Der Sammelklage vor dem Handelsgericht in Brüssel haben sich schon 34.000 Facebook-Nutzer angeschlossen. Test Aankoop fordert einen Schadensersatz in Höhe von 200 Euro pro Person.

Facebook sagt, dass die belgische Justiz in diesem Fall gar nicht befugt sei, sondern die irische. Dort ist die europäische Facebook-Filiale nämlich ansässig.

Im März war bekannt geworden, dass sich die britische Firma Cambridge Analytica unerlaubt Zugang zu Daten von Millionen Facebook-Profilen verschafft hatte. Die Facebook-Nutzer hätten nichts von der Datenspeicherung gewusst und seien schon gar nicht damit einverstanden gewesen, sagt Simon November, der Sprecher von Test Aankoop. "Seit 2014 wurden auf diese Weise mehr als 50 Millionen Nutzer getäuscht." Facebook habe gegen den Datenschutz verstoßen, da es nicht über die Nutzung der Daten informiert und keine Erlaubnis dazu eingeholt habe.

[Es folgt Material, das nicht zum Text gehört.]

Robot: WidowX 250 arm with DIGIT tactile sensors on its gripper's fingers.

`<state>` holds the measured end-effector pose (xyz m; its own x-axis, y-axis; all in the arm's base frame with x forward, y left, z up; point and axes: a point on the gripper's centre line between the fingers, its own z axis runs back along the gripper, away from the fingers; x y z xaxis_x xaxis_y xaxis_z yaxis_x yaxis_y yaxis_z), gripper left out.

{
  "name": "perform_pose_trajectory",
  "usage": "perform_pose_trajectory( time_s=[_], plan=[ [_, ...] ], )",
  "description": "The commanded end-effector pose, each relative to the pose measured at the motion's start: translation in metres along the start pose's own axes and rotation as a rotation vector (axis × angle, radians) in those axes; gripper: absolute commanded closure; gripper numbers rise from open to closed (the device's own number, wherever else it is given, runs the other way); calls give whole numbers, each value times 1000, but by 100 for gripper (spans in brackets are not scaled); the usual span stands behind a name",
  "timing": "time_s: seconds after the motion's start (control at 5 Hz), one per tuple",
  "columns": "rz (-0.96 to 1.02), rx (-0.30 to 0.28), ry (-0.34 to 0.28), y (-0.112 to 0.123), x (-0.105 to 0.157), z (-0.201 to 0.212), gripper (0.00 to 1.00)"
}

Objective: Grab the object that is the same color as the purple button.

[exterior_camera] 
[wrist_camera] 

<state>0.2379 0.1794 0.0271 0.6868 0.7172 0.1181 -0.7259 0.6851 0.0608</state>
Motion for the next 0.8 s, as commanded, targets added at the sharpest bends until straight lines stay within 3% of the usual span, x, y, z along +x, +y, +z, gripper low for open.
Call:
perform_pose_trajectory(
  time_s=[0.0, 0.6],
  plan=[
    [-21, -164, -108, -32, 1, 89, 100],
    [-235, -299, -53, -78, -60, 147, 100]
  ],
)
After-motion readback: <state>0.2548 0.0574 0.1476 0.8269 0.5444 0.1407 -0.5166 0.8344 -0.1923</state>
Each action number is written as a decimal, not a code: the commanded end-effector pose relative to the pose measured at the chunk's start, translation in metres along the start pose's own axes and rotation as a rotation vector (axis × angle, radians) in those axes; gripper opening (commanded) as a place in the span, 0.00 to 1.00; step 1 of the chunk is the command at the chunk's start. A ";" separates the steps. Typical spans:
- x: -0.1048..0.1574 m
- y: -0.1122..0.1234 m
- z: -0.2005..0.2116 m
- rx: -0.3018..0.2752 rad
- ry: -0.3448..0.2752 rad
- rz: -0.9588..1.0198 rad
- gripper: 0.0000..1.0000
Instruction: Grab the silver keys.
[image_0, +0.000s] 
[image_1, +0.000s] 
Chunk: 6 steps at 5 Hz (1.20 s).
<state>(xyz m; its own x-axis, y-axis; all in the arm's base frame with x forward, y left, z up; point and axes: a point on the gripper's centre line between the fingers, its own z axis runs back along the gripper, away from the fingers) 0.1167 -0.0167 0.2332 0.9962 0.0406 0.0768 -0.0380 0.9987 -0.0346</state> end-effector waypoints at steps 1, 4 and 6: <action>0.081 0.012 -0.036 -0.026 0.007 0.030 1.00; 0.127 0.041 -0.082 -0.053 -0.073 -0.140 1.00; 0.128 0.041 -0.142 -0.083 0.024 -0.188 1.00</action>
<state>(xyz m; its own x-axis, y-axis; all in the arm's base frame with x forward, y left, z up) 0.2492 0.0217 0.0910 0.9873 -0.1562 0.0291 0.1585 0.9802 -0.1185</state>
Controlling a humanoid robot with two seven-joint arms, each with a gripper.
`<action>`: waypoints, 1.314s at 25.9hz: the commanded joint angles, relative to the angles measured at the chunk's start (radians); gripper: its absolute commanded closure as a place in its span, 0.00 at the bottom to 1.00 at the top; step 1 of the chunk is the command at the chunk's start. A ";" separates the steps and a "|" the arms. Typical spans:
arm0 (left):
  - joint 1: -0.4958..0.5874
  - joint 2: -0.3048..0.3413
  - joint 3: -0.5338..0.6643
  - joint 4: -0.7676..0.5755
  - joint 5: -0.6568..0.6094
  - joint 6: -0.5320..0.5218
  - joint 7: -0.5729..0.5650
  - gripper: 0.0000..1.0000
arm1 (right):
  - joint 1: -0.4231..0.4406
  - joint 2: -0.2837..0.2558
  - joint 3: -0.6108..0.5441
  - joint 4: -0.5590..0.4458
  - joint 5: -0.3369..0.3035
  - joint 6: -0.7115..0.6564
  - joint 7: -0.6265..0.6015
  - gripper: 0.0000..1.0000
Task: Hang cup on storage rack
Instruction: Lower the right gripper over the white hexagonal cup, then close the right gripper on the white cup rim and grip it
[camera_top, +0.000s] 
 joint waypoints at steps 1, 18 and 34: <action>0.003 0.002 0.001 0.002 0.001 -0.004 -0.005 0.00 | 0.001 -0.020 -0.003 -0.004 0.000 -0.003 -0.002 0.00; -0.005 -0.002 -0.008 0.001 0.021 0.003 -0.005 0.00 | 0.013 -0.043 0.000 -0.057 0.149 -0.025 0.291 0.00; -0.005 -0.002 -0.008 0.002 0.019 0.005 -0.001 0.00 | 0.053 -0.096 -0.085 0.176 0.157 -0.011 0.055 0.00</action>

Gemeinsam mit Italien, Spanien und Portugal hatte Test Aankoop deshalb Facebook ein Mahnschreiben zugesandt. Darin wollte Test Aankoop wissen, welche Maßnahmen das Unternehmen, zur Wiedergutmachung der Schäden unternehmen wolle und wie Facebook künftig die Verbraucherrechte garantieren könne.

Da auf das Schreiben keine Reaktion erfolgte, stellte Test Aankoop am 25. Juni einen Antrag auf Sammelklage beim Handelsgericht. Die Klage wurde an diesem Montag eingeleitet. Mit einem Urteil über die Zulässigkeit der Klage kann frühestens Ende 2019 gerechnet werden.